To her surprise, they began to glow with a soft, steady light that suggested somehow they were lit from within.
“Um, Phryne,” she heard Xac whisper.
When she turned to face him, she found him staring fixedly at something off to one side, his mouth hanging open. He tried to say something more and couldn’t.
She followed his gaze and found herself face-to-face with Mistral Belloruus. Except that it wasn’t her grandmother exactly—it was something that approximated her. This Mistral Belloruus was vaguely transparent and so washed of color she was reduced to various shades of gray. She stood in place facing Phryne, but not exactly seeing her, eyes staring at a point somewhere in between where they each stood.
Phryne, listen to me.
The voice was as pale and insubstantial as her image, and Phryne was certain in that moment that her grandmother was dead and this was her ghost. She sobbed audibly, and it was more than the night’s chill that made her shiver. Her grandmother had always seemed so indestructible. That she was gone seemed impossible.

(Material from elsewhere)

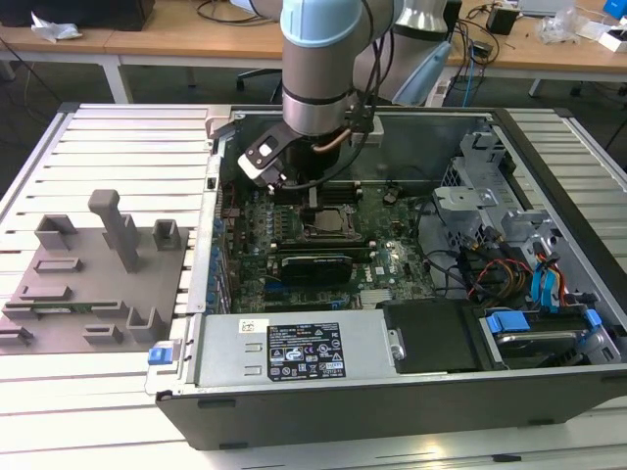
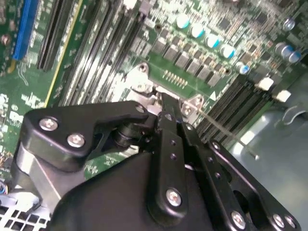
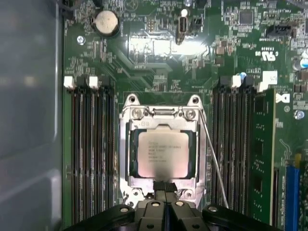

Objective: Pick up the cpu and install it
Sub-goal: 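Close the cpu cover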

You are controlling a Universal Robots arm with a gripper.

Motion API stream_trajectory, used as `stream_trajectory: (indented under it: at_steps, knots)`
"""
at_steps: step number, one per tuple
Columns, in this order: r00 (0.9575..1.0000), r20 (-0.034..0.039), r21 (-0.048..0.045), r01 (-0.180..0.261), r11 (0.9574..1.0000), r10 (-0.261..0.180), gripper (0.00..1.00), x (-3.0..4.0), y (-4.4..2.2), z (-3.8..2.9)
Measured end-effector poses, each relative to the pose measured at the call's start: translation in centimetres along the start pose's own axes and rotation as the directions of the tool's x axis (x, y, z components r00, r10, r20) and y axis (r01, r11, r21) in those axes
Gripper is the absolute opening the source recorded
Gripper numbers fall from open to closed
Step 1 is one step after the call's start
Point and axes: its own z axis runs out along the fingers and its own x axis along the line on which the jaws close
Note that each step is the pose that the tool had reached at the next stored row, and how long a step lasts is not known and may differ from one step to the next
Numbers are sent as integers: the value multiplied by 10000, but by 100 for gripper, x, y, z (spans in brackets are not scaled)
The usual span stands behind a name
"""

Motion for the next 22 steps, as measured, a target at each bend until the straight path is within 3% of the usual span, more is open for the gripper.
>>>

“Grandmother,” she whispered.
This avatar will not last more than a few minutes, but I wanted you to be certain that it was I who was speaking to you. Isoeld and her creatures will come for me soon. It is inevitable. She knows about the Elfstones. Your father made the mistake of confiding in her. When she finds them missing from the palace, she will know who has them. With you imprisoned, there is no one to stand with me. My faithful will try, but they are old and lack even my strength. So the outcome is settled.

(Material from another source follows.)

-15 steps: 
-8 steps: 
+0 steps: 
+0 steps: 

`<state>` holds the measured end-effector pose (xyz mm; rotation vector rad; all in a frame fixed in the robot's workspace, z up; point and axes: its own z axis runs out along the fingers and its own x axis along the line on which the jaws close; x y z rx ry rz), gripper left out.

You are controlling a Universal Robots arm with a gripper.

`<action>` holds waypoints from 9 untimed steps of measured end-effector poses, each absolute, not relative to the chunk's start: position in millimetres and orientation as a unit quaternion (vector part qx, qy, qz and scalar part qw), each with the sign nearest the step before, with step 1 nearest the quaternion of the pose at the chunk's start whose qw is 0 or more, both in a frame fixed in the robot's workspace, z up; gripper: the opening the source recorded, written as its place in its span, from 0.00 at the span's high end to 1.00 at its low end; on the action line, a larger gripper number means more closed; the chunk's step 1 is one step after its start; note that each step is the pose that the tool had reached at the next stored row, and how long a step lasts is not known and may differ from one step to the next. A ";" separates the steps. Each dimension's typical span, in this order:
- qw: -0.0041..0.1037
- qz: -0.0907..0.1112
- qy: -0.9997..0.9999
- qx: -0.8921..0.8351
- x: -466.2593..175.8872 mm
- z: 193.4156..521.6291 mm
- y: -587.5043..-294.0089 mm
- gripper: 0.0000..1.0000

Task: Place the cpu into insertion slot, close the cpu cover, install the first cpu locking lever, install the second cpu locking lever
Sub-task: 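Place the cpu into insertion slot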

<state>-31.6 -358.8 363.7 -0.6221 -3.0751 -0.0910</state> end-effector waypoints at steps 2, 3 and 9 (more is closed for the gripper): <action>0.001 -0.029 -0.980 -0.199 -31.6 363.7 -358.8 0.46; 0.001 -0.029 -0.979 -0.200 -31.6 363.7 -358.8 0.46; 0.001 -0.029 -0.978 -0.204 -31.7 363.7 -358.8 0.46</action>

Phryne was confused anew. If this was not a ghost, but an avatar created by some form of magic, then there was a chance that her grandmother was still alive.
I regret I did not have a way of rescuing you. I have sent w
ord to others who might. One way or another, you will be set free. When that happens, you will come here to look for me and for the Elfstones. But we will both be gone.
Xac Wen edged forward to stand closer to Phryne. His voice was a harsh whisper as he said, “I don’t think that we should …”
But the avatar was already talking over him.
To keep the Elfstones safe for you, I am taking them to a place that I know even Isoeld will not think to find me. If I hide the Elfstones here, they will be found. If I choose to remain behind, I will be found. So I am leaving. When you find the cottage empty, you will touch the flowers, and this avatar will awaken. In departing, it will tell you where I am. Read it on the air. Come to me after you do, and I will give you the Elfstones. Your destiny is settled. It has arrived much sooner than either of us expected and comes cloaked in misfortune and grief. But it cannot be turned away; it cannot be denied. Embrace it, child.
Then she was gone, disappeared back into the night. Like smoke on a stiff breeze, the avatar shimmered and faded away. Phryne kept staring at the place it had last been, waiting for something more to appear. Read it on the air. She was trying, but there was only darkness and the memory of her grandmother’s words.
Finally, Xac pulled at her arm. “We have to go, Phryne! I hear voices!”
Still, she lingered, unwilling to give up. If she left now, she would know exactly nothing of where her grandmother had gone. She would never find the Elfstones. Everything would be lost. Read it on the air. Shades! She was trying!
“Phryne!”
Xac Wen’s voice had changed to a harsh whisper. She could hear the voices now, too. They were coming from outside the front of the cottage, soft and guarded. Men’s voices—Elven Hunters or something much, much worse.
Then the gloom right in front of her blazed to life, filling the darkness with huge words written with flames in bright red letters that sizzled and popped as if the air itself were burning.